ICE has jailed a record number of transgender people, and in “egregiously inadequate” conditions that jeopardize their health, safety, and lives, TLC said in a separate complaint earlier this year. DHS, the group said, “has already received countless reports of LGBTQ, [people living with HIV] individuals’ experiences with verbal, sexual and physical violence, medical negligence, inhumane housing conditions, and overuse of solitary confinement in both public and private detention centers.”
Surveillance video from the time Hernández was jailed at the Cibola County Correctional Center in New Mexico could provide some answers, but ICE officials deleted this footage even though they had been clearly instructed to preserve it—and even though rules say officials are required to preserve records in case of court litigation. "It's completely ridiculous to suggest they didn't know they were supposed to preserve critical video footage—the most basic thing you do when there's some type of investigation, or you expect to be sued," said TLC’s Dale Melchert told BuzzFeed News.
Other documents released as part of the complaint reveal officers appeared more preoccupied with how Hernández got to the U.S. versus what dangers she faced in Honduras. She was raped by gang members there, but during her initial asylum interview, “the DHS officer veers away from engaging with Roxsana’s reasons for migrating and instead focuses on how she reached the U.S.-Mexico border,” the complaint said. There’s a clear reason why: she was a member of the so-called “caravan” demonized over and over by Donald Trump up until the 2018 midterms.

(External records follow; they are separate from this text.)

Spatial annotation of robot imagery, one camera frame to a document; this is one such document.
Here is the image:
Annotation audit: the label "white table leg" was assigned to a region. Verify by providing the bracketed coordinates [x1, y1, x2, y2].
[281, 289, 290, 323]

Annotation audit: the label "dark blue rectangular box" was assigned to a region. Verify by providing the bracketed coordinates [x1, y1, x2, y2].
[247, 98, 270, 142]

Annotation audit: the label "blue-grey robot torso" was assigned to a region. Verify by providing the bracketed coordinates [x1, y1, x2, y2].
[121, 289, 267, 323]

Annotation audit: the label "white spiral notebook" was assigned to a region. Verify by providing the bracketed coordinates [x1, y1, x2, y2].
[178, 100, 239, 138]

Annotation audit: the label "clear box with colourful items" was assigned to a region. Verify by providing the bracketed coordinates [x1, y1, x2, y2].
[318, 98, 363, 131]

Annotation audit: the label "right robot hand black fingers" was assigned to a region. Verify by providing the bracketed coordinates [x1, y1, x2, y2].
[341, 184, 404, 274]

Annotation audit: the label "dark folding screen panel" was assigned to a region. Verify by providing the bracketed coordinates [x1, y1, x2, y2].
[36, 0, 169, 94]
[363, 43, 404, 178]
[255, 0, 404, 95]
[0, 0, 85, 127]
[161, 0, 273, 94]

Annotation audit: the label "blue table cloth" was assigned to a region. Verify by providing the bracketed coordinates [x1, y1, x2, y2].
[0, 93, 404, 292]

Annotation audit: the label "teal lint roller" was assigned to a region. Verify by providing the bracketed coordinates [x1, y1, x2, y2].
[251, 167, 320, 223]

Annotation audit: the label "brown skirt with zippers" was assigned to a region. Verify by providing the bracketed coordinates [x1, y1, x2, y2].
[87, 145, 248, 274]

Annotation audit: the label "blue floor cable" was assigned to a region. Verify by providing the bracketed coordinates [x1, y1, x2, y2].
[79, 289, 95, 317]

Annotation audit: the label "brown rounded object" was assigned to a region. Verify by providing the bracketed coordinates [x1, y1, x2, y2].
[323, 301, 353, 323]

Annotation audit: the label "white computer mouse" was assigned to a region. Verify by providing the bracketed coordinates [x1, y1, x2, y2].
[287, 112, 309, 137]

She deserved a chance. “The U.S. government and their agents made decisions that contributed to Roxsana’s death,” said Úmi Vera of Familia: Trans Queer Liberation Movement in a statement. “We’ve heard from our members who’ve survived being incarcerated in detention centers that the inadequate care that Roxsana received is similar to the lack of medical attention they received, even when requested through formal procedures. Many of them feel lucky to be alive. All of these federal agencies and private prisons must be held accountable to prevent the deaths of other trans and queer migrants.”